View source on GitHub |
Samples from the joint distribution of a linear Gaussian state-space model.
tfp.experimental.parallel_filter.sample_walk(
transition_matrix,
transition_mean,
transition_scale_tril,
observation_matrix,
observation_mean,
observation_scale_tril,
initial_mean,
initial_scale_tril,
seed=None
)
This method draws samples from the joint prior distribution on latent and
observed variables in a linear Gaussian state-space model. The sampling is
parallelized over timesteps, so that sampling a sequence of length
num_timesteps
requires only O(log(num_timesteps))
sequential steps.
As with a naive sequential implementation, the total FLOP count scales
linearly in num_timesteps
(as O(T + T/2 + T/4 + ...) = O(T)
), so this
approach does not require extra resources in an asymptotic sense. However, it
likely has a somewhat larger constant factor, so a sequential sampler
may be preferred when throughput rather than latency is the highest priority.
Args | |
---|---|
transition_matrix
|
float Tensor of shape
[num_timesteps, B1, .., BN, latent_size, latent_size] .
|
transition_mean
|
float Tensor of shape
[num_timesteps, B1, .., BN, latent_size] .
|
transition_scale_tril
|
float Tensor of shape
[num_timesteps, B1, .., BN, latent_size, latent_size] .
|
observation_matrix
|
float Tensor of shape
[num_timesteps, B1, .., BN, observation_size, latent_size] .
|
observation_mean
|
float Tensor of shape
[num_timesteps, B1, .., BN, observation_size] .
|
observation_scale_tril
|
float Tensor of shape
[num_timesteps, B1, .., BN, observation_size, observation_size] .
|
initial_mean
|
float Tensor of shape
[B1, .., BN, latent_size] .
|
initial_scale_tril
|
float Tensor of shape
[B1, .., BN, latent_size, latent_size] .
|
seed
|
PRNG seed; see tfp.random.sanitize_seed for details.
|
Returns | |
---|---|
x
|
float Tensor of shape [num_timesteps, B1, .., BN, latent_size] .
|
y
|
float Tensor of shape [num_timesteps, B1, .., BN, observation_size] .
|
Mathematical Details
The assumed model consists of latent state vectors
x[:num_timesteps, :latent_size]
and corresponding observed values
y[:num_timesteps, :observation_size]
, governed by the following dynamics:
x[0] ~ MultivariateNormal(mean=initial_mean, scale_tril=initial_scale_tril)

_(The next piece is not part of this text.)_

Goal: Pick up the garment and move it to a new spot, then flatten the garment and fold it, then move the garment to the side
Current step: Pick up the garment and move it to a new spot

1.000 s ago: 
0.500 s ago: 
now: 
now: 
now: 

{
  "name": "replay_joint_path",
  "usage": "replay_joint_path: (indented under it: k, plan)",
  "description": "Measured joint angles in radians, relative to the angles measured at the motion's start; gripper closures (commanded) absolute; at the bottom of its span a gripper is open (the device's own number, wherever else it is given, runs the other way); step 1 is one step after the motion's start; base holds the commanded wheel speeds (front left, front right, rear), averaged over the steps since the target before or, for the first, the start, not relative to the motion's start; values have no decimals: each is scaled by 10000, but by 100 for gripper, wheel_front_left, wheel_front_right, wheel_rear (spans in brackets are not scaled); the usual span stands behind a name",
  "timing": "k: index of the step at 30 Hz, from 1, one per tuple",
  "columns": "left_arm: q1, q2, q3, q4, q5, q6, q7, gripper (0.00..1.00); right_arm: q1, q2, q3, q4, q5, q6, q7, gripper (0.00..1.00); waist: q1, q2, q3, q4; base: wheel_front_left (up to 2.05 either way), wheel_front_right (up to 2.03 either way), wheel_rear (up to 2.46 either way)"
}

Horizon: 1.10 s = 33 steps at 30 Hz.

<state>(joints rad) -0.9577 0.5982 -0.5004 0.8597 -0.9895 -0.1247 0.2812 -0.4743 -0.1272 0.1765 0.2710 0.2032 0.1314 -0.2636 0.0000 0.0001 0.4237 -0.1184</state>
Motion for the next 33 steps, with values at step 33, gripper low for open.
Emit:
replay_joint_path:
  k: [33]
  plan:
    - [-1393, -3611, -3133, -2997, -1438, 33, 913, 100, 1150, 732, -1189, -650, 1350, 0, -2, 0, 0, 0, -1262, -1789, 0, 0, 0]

for t in range(num_timesteps - 1):
x[t + 1] ~ MultivariateNormal(mean=matmul(transition_matrix[t],
x[t]) + transition_mean[t],
scale_tril=transition_scale_tril[t])
# Observed values `y[:num_timesteps]` defined at all timesteps.
y ~ MultivariateNormal(mean=matmul(observation_matrix, x) + observation_mean,
scale_tril=observation_scale_tril)
Tensor layout
Tensor
arguments are expected to have num_timesteps
as their leftmost
axis, preceding any batch dimensions. This layout is used
for internal computations, so providing arguments in this form avoids the
need for potentially-spurious transposition. The returned Tensor
s also
follow this layout, for the same reason. Note that this differs from the
layout mandated by the tfd.Distribution
API (and exposed by tfd.LinearGaussianStateSpaceModel
), in which the time
axis is to the right of any batch dimensions; it is the caller's
responsibility to perform any needed transpositions.
Note that this method takes scale_tril
matrices specifying the Cholesky
factors of covariance matrices, in contrast to
tfp.experimental.parallel_filter.kalman_filter
, which takes the covariance
matrices directly. This is to avoid redundant factorization, since the
sampling process uses Cholesky factors natively, while the filtering updates
we implement require covariance matrices. In addition, taking scale_tril
matrices directly ensures that sampling is well-defined even when one or more
components of the model are deterministic (scale_tril=zeros([...])
).
Tensor arguments may be specified with partial batch shape, i.e., with
shape prefix [num_timesteps, Bk, ..., BN]
for k > 1
. They will be
internally reshaped and broadcast to the full batch shape prefix
[num_timesteps, B1, ..., BN]
.